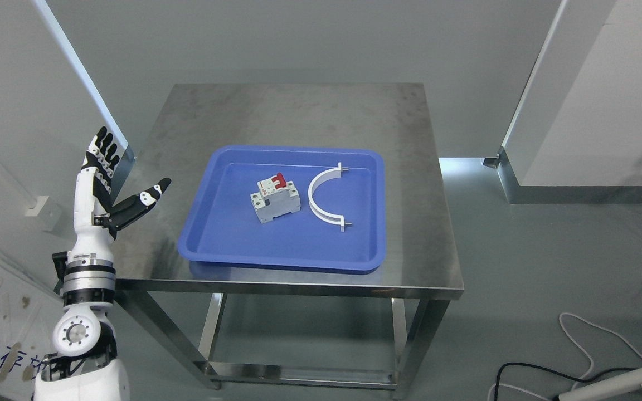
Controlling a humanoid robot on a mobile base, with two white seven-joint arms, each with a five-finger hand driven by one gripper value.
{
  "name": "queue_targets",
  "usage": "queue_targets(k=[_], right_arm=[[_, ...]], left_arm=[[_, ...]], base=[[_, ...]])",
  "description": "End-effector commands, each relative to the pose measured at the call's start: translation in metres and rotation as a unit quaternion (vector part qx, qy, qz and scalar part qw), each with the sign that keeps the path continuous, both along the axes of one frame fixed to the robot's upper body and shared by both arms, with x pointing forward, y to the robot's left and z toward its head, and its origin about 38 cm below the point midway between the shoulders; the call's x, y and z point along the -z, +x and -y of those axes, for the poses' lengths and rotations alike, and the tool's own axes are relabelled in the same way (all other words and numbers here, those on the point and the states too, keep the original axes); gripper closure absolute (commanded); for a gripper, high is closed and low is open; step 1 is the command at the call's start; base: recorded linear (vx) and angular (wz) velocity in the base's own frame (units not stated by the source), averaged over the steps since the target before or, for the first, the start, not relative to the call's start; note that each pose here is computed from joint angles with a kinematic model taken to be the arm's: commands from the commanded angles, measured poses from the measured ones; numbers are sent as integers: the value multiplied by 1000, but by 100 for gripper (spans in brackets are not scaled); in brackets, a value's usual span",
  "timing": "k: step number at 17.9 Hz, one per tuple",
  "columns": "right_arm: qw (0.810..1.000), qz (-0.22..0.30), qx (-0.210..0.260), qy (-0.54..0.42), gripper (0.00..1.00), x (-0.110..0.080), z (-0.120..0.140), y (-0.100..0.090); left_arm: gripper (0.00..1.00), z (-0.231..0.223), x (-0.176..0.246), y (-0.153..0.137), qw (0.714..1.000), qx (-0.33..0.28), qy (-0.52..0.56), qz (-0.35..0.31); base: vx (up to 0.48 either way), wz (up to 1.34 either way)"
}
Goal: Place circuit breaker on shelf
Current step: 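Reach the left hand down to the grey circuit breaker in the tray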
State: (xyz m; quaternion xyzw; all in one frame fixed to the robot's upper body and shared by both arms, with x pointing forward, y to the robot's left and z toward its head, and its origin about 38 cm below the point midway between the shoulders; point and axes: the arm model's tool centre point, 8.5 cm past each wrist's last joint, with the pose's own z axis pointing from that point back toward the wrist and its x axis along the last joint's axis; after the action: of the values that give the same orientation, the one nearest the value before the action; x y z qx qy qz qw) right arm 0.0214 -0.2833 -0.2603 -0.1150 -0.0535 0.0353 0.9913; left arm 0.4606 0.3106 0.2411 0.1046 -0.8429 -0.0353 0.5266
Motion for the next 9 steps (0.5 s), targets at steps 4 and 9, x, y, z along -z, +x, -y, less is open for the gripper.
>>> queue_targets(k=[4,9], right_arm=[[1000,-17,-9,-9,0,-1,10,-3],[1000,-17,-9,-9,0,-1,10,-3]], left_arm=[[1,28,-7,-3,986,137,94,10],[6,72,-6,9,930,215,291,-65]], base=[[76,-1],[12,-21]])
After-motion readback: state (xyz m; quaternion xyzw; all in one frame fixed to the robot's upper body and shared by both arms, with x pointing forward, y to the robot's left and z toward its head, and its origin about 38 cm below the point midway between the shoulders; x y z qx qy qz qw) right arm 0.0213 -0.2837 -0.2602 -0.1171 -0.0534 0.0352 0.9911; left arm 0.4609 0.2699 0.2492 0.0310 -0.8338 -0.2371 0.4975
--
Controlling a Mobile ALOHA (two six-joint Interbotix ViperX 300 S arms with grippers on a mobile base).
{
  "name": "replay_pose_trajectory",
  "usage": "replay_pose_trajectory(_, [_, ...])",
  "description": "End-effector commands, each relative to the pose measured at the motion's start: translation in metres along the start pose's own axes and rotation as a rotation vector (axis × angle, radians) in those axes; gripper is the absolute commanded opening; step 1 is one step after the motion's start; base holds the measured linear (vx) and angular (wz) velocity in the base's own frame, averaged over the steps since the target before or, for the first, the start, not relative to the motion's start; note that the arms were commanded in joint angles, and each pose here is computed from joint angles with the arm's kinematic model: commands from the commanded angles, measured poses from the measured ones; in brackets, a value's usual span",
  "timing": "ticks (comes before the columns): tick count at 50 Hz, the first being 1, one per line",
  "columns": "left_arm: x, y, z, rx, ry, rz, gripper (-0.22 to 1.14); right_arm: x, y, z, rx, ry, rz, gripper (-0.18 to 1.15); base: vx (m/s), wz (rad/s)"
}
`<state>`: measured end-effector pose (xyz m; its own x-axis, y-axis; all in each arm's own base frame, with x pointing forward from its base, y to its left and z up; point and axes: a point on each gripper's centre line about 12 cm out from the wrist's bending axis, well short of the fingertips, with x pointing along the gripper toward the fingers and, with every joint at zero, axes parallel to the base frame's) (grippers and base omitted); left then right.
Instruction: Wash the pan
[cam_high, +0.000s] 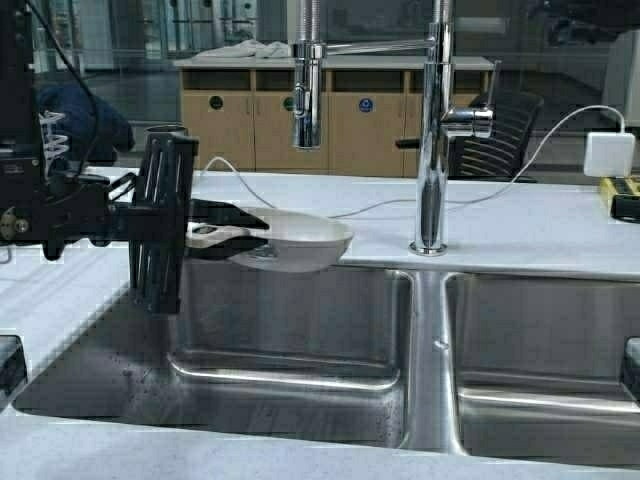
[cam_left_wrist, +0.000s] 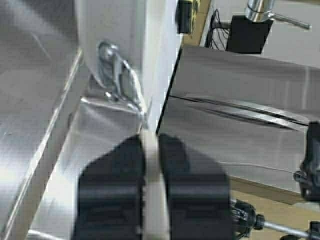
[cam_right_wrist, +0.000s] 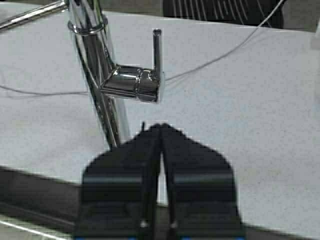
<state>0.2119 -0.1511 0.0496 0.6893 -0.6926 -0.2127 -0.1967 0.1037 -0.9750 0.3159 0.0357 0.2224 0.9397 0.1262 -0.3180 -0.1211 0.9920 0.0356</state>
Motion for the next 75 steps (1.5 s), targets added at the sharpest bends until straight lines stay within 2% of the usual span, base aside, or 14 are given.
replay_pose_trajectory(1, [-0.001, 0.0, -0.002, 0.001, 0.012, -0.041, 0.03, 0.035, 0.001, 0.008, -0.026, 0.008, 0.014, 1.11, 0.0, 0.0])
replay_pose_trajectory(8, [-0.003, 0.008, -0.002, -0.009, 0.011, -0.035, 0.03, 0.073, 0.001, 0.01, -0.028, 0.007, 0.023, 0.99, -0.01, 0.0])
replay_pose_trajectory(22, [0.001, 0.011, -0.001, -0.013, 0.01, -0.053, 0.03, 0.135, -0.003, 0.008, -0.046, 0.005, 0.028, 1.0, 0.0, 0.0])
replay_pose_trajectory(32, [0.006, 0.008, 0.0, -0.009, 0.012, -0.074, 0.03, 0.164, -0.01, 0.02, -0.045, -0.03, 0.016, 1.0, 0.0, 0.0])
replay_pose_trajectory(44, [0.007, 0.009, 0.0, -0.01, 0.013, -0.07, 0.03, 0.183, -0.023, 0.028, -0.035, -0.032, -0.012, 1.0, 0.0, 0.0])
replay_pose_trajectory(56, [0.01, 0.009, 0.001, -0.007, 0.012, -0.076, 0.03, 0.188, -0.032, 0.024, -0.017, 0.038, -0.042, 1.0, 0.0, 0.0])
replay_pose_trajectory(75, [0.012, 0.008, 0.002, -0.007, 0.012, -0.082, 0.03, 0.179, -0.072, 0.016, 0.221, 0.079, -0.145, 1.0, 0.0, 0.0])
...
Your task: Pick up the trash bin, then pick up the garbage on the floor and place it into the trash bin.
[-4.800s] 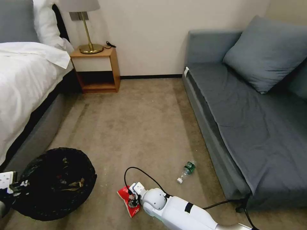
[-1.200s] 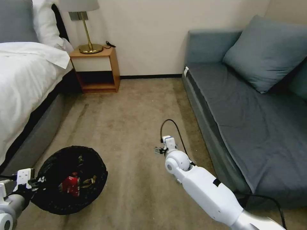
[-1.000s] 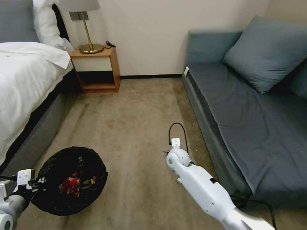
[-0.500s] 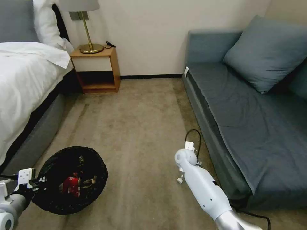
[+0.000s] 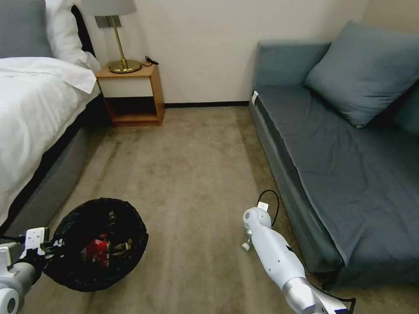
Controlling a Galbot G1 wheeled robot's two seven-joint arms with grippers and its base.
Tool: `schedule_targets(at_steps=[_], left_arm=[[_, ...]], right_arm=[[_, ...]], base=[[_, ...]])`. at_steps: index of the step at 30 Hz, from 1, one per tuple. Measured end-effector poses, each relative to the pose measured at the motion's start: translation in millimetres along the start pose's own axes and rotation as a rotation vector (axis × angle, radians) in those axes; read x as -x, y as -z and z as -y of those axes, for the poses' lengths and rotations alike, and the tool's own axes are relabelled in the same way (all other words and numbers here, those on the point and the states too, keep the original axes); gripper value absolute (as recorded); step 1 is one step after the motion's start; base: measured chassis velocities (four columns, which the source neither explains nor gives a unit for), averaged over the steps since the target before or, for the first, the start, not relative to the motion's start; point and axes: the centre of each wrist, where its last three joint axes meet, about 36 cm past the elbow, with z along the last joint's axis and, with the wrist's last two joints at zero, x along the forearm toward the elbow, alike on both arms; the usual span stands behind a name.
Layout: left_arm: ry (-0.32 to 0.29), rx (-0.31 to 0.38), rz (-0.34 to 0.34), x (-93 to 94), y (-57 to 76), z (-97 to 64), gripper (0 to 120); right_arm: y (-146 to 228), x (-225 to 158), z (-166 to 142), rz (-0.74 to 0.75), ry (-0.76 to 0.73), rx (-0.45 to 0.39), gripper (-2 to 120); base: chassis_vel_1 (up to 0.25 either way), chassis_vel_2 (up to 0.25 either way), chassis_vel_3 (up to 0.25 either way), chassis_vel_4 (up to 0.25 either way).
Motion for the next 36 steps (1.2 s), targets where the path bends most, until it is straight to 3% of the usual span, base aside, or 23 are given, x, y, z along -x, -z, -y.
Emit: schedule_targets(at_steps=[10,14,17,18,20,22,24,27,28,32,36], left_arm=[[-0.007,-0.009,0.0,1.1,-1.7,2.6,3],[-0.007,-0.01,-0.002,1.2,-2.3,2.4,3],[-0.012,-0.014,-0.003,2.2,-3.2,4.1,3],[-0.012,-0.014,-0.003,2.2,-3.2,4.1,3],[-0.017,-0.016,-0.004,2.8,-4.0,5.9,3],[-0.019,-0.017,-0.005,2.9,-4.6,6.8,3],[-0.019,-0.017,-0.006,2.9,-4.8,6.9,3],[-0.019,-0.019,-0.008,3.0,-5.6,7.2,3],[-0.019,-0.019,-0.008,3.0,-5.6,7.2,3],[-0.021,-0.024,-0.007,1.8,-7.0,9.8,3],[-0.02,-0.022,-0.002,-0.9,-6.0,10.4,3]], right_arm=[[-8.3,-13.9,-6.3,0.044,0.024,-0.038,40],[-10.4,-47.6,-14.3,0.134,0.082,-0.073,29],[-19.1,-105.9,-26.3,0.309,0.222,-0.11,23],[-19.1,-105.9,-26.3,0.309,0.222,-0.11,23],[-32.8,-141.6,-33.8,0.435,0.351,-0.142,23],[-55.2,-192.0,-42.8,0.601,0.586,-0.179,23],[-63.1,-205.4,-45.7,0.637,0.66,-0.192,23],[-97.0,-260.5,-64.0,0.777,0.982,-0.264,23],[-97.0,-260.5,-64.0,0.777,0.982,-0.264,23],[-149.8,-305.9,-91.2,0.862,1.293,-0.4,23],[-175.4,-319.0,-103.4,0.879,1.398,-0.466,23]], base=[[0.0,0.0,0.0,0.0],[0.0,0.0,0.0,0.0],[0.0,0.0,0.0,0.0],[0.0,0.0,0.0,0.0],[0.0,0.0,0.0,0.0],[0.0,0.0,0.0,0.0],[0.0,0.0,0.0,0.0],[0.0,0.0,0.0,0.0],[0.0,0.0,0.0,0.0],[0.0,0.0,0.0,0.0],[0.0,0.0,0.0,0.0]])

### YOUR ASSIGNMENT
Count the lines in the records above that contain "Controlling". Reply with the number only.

### YOUR SOLUTION
3